Urine infections tend to be more frequent in adulthood, but it is also an important pathology during childhood
Up to 6 months life, urine infection is more common in children, but from that age the incidence in girls multiplied by 10.
It is estimated that up to 5% of school-age girls will have this pathology.
Girls have more infections because the urethra is shorter than in boys, and it is easier for germs to enter the bladder. Also, the opening of the urethra is closer to the anus, where the germs that cause urine infections normally come from.
Urinary tract infections can manifest in many ways.
In the case of babies, the symptoms are usually diffuse. The baby may be more irritable than normal, maybe I don't want to eat, suffers of vomiting and diarrhea, and / or have a diaper rash. You can also have feveralthough it is not usually a high fever.
In children may have some or all of the above symptoms and may also have stomachache, Need to go to the bathroom a lot and urgency, and painful urination. Your urine may smell stronger and be darker.
Urine infection can make some children unable to hold their urine and re-wet their beds at night or clothes during the day because they cannot get to the bathroom quickly enough.
If it appears that a baby or child may have a urine infection, a urine culture.
A urine culture It consists of "cultivating" the bacteria causing the infection in a special gel to be able to know which germ it is and thus determine which antibiotics will be the most appropriate to eliminate it. A culture takes a few days.
Another way is through test strips that when introducing them in the urine sample detects the existence of an infection. This method is not as effective as culture, and it may be normal, even if a child has an infection.
Most children with urinary tract infections will need antibiotics.
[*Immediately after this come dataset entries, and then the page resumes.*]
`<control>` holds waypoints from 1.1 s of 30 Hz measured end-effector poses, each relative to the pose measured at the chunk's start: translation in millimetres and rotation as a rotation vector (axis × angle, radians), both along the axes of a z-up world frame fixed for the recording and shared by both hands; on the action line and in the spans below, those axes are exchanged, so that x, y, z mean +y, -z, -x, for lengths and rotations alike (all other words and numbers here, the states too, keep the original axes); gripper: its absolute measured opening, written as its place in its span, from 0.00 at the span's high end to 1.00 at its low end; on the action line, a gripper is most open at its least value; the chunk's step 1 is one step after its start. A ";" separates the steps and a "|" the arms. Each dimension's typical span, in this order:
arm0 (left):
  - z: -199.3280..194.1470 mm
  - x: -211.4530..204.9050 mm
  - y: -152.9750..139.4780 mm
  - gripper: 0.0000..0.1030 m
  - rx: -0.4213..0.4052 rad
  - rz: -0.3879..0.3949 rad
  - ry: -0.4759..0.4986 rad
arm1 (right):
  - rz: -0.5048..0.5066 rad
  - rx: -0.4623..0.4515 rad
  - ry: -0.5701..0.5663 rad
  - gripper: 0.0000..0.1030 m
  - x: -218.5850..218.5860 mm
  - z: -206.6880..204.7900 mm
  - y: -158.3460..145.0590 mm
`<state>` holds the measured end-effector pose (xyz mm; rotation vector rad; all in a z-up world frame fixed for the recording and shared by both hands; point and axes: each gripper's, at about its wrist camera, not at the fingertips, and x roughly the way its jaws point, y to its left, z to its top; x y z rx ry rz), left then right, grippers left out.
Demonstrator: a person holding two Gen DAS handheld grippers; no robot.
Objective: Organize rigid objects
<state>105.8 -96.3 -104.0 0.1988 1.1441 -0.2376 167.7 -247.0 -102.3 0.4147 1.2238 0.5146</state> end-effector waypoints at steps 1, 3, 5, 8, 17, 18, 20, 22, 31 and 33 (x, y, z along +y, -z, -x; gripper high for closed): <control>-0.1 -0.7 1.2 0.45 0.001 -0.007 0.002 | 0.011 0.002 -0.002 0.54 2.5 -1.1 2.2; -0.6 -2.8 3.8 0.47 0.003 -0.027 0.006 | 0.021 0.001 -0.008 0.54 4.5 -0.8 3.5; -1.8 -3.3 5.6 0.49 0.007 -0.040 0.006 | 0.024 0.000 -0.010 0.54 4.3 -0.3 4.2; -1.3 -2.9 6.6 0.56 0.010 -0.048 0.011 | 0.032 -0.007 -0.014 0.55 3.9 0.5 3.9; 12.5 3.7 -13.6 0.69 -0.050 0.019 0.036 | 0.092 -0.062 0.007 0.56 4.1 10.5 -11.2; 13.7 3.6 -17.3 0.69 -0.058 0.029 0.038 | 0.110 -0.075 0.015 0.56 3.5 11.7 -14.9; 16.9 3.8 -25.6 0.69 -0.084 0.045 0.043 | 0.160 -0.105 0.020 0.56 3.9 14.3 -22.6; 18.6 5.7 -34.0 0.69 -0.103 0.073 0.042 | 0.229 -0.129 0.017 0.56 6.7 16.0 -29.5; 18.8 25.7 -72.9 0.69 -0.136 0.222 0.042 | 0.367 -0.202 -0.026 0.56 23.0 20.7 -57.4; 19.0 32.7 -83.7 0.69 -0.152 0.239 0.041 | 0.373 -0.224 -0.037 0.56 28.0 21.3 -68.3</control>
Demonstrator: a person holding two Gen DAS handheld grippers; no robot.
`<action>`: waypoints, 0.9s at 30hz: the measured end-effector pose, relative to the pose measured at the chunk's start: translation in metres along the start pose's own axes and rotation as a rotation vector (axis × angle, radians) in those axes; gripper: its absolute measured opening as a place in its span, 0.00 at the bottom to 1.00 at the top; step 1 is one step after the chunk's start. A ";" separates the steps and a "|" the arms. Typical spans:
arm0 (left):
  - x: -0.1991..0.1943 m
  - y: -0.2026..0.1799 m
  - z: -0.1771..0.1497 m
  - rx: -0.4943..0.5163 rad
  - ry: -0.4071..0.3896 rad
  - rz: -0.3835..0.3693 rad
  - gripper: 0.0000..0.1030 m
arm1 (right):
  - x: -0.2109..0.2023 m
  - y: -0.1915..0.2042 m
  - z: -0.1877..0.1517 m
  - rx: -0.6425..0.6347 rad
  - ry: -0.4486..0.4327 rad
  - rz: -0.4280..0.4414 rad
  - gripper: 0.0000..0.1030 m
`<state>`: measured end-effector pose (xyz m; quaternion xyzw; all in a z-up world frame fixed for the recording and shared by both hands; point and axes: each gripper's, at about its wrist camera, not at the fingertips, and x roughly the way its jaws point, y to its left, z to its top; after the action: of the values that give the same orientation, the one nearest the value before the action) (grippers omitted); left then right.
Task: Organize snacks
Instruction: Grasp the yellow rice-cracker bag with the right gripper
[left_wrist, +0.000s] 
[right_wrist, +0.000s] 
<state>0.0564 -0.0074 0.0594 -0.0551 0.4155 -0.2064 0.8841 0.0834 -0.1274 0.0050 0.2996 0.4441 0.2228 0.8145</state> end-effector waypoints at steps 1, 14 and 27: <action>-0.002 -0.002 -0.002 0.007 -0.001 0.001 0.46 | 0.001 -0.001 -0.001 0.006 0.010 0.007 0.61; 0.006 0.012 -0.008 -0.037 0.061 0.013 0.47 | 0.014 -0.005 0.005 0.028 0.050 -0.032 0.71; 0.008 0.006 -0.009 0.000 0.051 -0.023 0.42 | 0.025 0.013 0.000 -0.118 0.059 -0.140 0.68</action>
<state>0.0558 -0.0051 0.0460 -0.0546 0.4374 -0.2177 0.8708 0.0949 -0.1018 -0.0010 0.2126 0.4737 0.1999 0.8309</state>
These can be administered orally or intravenously.
In addition to antibiotics, children with urinary infections need break And a little extra attention because they don't feel good. They should also take much liquid to help clear the infection.
For prevent urinary infections it is very important that children maintain a proper hygiene. Do not leave diapers for a long time without changing, avoid humidity, try to make them go to the bathroom regularly (do not hold their pee for too long) and, in general, have good hygiene all over the body and especially in the area intimate.